Work task:
Copy out each line of the listing below in which the string "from" occurs.

Provided material:
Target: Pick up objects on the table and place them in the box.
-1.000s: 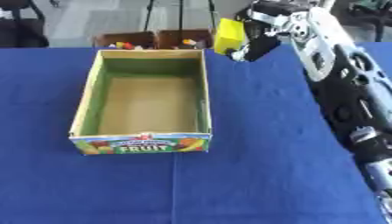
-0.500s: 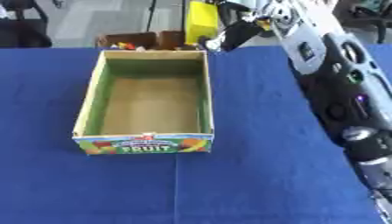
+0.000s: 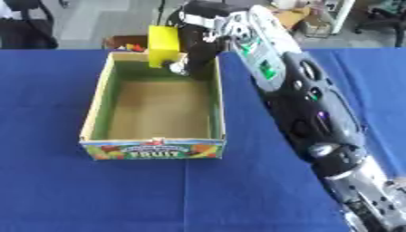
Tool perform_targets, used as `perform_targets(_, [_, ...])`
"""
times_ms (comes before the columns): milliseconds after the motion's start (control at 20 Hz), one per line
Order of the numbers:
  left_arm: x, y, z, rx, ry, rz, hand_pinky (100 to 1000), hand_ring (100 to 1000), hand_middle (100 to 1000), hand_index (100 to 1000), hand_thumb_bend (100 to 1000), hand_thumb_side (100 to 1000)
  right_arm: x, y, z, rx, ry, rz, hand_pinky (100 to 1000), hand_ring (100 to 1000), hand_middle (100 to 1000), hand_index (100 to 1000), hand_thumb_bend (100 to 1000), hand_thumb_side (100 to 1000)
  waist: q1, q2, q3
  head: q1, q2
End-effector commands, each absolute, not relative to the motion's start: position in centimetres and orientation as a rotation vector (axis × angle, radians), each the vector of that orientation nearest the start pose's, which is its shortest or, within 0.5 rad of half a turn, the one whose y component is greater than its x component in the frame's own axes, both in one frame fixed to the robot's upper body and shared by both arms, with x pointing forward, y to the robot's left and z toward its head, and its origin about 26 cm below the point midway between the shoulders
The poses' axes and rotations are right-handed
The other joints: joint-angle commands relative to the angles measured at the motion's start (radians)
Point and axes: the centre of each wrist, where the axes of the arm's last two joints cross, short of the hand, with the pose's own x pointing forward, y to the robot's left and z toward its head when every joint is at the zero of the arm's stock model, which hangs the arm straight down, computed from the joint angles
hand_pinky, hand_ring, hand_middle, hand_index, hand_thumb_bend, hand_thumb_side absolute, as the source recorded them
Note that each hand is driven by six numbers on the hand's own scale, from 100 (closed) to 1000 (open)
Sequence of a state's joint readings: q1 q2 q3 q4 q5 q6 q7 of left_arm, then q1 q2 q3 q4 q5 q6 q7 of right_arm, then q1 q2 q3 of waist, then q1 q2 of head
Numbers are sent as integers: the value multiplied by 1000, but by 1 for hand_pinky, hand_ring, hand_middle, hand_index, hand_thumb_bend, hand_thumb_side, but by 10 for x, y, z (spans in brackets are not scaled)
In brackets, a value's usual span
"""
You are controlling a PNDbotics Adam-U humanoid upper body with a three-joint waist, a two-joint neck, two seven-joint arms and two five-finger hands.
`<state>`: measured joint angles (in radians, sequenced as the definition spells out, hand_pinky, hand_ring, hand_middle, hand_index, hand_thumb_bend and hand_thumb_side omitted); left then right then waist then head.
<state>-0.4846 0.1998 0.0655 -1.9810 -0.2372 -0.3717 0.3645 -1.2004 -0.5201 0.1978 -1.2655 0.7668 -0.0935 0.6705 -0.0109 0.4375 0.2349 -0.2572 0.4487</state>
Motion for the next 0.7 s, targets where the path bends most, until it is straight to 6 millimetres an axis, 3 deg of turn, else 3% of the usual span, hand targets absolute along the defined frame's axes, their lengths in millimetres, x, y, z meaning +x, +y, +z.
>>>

Response to the task:
Point and axes: the centre of each wrist, where the axes of the arm's last two joints cross, short of the hand, with the pose's own x pointing forward, y to the robot's left and z toward its head when every joint is at the zero of the arm's stock model, which hangs the arm straight down, computed from the joint angles
Note that each hand is driven by six numbers on the hand's own scale, from 100 (closed) to 1000 (open)

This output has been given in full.